- **What to work on**:
Your answer should repeat exactly the line containing "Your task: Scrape" and all lines after it through the end of the material below, with no other text.

- **Dataset excerpt**:
::::::
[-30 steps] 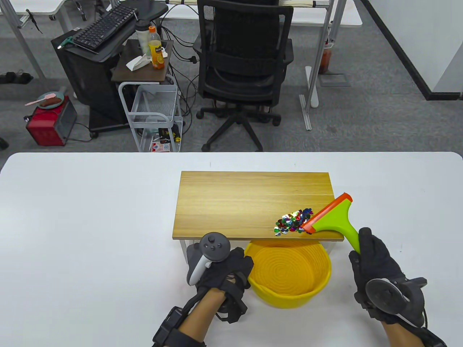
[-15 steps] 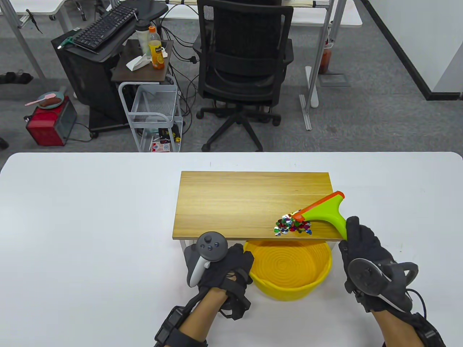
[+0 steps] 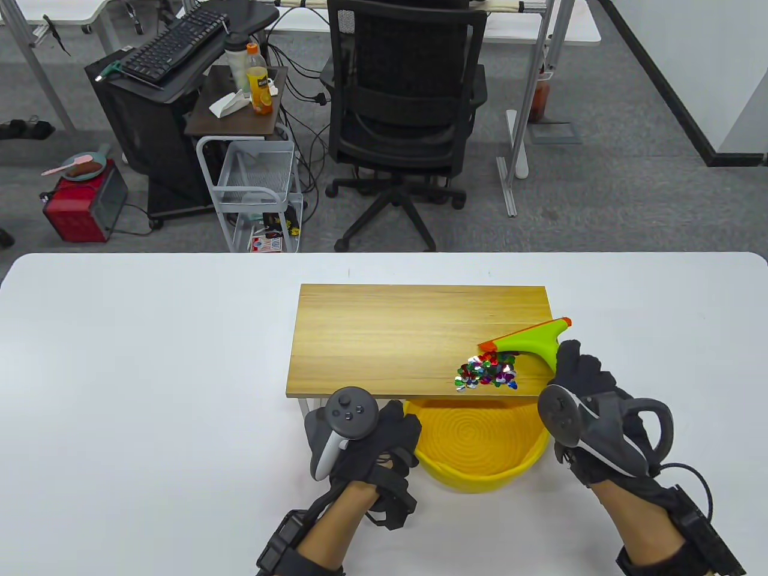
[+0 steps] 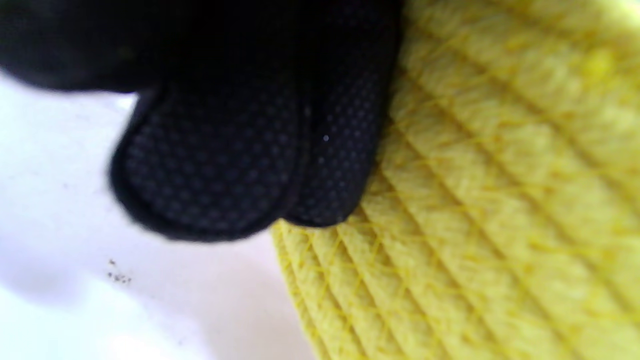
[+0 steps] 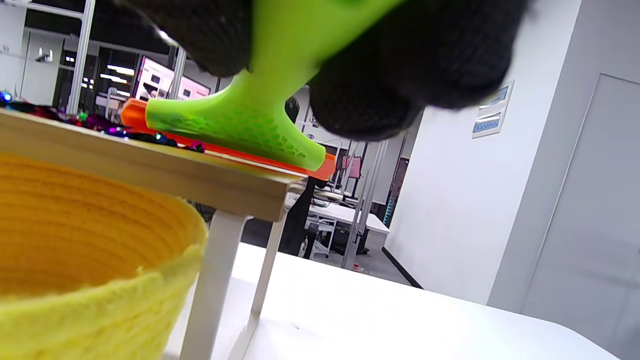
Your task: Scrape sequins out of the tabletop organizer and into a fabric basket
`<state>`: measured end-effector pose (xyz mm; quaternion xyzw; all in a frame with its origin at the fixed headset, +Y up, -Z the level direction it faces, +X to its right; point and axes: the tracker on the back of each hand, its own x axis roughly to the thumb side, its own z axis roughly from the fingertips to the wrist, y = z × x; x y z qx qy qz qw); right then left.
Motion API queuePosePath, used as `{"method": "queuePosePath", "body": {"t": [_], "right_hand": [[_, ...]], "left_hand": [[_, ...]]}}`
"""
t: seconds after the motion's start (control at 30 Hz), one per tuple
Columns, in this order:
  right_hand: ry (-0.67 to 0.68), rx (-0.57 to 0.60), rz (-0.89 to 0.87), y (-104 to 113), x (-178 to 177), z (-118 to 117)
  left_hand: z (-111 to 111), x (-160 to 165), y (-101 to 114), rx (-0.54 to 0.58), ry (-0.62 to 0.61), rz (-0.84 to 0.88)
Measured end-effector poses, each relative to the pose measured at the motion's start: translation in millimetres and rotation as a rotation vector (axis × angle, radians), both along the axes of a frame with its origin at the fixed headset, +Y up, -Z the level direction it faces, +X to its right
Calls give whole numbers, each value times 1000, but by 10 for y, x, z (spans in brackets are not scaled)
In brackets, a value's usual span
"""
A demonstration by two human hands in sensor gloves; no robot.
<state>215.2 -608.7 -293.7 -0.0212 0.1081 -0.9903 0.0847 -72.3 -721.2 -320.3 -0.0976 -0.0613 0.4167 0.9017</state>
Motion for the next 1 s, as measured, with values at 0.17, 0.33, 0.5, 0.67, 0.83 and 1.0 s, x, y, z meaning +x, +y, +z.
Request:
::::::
- **Solved problem**:
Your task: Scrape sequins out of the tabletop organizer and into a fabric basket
`<state>`: measured end-effector pose (xyz mm; quaternion xyzw; all in a frame with its origin at the fixed headset, +Y up, -Z the level direction it faces, +X to its right; point and axes: the tracker on the back of each hand, its own x axis roughly to the thumb side, its own z axis roughly from the fingertips to the wrist, y = z × x; x y z qx qy qz qw); right then left.
Motion API queuePosePath, used as `{"method": "queuePosePath", "body": {"t": [_], "right_hand": [[_, ...]], "left_hand": [[_, ...]]}}`
"""
t: seconds after the motion's start (control at 30 Hz), one per tuple
Columns, in this order:
  right_hand: ry (-0.67 to 0.68), rx (-0.57 to 0.60), rz (-0.89 to 0.87), y (-104 to 113), x (-178 to 177), z (-118 to 117)
  left_hand: z (-111 to 111), x (-160 to 165), y (-101 to 114), rx (-0.54 to 0.58), ry (-0.62 to 0.61), rz (-0.84 to 0.88)
Measured end-effector poses, each relative to the pose measured at the motion's start: translation in millimetres and rotation as a rotation vector (axis × angle, radians), both along the axes of a frame with its origin at the fixed headset, +Y up, -Z the level direction it faces, +X to its right
Calls give whole numbers, each value times 1000, but by 10 for y, x, z (spans in brackets are not scaled)
In brackets, a value's usual span
"""
A demonstration by two human hands in sensor gloves; no robot.
<state>215.2 -608.7 -293.7 -0.0212 0.1081 -0.9903 0.0847 -72.3 -721.2 -320.3 -0.0976 -0.0613 0.4167 0.9017</state>
Motion for the next 1 s, as measured, with values at 0.17, 0.33, 0.5, 0.67, 0.83 and 1.0 s, x, y, z meaning +x, +y, +z.
Request:

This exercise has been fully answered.